Content starts

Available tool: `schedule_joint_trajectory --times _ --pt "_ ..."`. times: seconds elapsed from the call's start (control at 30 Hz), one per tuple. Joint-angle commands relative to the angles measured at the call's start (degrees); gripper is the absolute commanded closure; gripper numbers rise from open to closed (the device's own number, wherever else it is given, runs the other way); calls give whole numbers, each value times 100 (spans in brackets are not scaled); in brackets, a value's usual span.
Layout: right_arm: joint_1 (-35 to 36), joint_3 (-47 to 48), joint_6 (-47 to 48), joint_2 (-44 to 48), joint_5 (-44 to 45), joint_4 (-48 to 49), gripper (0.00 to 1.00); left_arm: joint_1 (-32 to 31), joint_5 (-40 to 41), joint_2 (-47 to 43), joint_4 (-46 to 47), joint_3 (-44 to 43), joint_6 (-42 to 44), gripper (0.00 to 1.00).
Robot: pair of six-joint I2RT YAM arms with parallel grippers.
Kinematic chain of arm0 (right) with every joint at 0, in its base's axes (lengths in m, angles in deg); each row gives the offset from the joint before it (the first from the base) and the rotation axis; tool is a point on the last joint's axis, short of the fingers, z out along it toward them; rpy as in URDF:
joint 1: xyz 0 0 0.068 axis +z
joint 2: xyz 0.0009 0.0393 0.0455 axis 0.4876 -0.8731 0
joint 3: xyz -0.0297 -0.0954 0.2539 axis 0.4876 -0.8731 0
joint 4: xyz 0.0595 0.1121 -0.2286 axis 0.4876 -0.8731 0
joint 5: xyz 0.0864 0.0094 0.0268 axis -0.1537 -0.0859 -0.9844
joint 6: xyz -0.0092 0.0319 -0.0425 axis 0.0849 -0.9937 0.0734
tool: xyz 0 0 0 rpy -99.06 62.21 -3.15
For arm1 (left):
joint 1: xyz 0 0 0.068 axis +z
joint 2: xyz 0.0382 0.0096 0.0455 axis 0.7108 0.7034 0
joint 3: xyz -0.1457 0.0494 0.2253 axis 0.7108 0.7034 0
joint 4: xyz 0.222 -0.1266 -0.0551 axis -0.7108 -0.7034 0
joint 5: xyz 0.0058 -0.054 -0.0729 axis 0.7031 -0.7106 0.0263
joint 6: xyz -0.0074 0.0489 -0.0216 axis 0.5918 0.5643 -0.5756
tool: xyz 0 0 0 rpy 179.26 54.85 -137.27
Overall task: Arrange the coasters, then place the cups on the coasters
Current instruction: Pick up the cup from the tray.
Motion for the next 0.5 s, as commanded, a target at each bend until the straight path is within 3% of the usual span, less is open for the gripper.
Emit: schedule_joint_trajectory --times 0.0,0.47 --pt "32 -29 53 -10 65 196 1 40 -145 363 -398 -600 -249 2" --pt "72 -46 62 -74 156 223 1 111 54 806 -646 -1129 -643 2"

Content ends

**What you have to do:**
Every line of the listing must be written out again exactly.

**Task solution:**
Available tool: `schedule_joint_trajectory --times _ --pt "_ ..."`. times: seconds elapsed from the call's start (control at 30 Hz), one per tuple. Joint-angle commands relative to the angles measured at the call's start (degrees); gripper is the absolute commanded closure; gripper numbers rise from open to closed (the device's own number, wherever else it is given, runs the other way); calls give whole numbers, each value times 100 (spans in brackets are not scaled); in brackets, a value's usual span.
Layout: right_arm: joint_1 (-35 to 36), joint_3 (-47 to 48), joint_6 (-47 to 48), joint_2 (-44 to 48), joint_5 (-44 to 45), joint_4 (-48 to 49), gripper (0.00 to 1.00); left_arm: joint_1 (-32 to 31), joint_5 (-40 to 41), joint_2 (-47 to 43), joint_4 (-46 to 47), joint_3 (-44 to 43), joint_6 (-42 to 44), gripper (0.00 to 1.00).
Robot: pair of six-joint I2RT YAM arms with parallel grippers.
Kinematic chain of arm0 (right) with every joint at 0, in its base's axes (lengths in m, angles in deg); each row gives the offset from the joint before it (the first from the base) and the rotation axis; tool is a point on the last joint's axis, short of the fingers, z out along it toward them; rpy as in URDF:
joint 1: xyz 0 0 0.068 axis +z
joint 2: xyz 0.0009 0.0393 0.0455 axis 0.4876 -0.8731 0
joint 3: xyz -0.0297 -0.0954 0.2539 axis 0.4876 -0.8731 0
joint 4: xyz 0.0595 0.1121 -0.2286 axis 0.4876 -0.8731 0
joint 5: xyz 0.0864 0.0094 0.0268 axis -0.1537 -0.0859 -0.9844
joint 6: xyz -0.0092 0.0319 -0.0425 axis 0.0849 -0.9937 0.0734
tool: xyz 0 0 0 rpy -99.06 62.21 -3.15
For arm1 (left):
joint 1: xyz 0 0 0.068 axis +z
joint 2: xyz 0.0382 0.0096 0.0455 axis 0.7108 0.7034 0
joint 3: xyz -0.1457 0.0494 0.2253 axis 0.7108 0.7034 0
joint 4: xyz 0.222 -0.1266 -0.0551 axis -0.7108 -0.7034 0
joint 5: xyz 0.0058 -0.054 -0.0729 axis 0.7031 -0.7106 0.0263
joint 6: xyz -0.0074 0.0489 -0.0216 axis 0.5918 0.5643 -0.5756
tool: xyz 0 0 0 rpy 179.26 54.85 -137.27
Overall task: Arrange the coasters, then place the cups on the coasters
Current instruction: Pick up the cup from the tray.
Motion for the next 0.5 s, as commanded, a target at each bend until the straight path is within 3% of the usual span, less is open for the gripper.
Emit: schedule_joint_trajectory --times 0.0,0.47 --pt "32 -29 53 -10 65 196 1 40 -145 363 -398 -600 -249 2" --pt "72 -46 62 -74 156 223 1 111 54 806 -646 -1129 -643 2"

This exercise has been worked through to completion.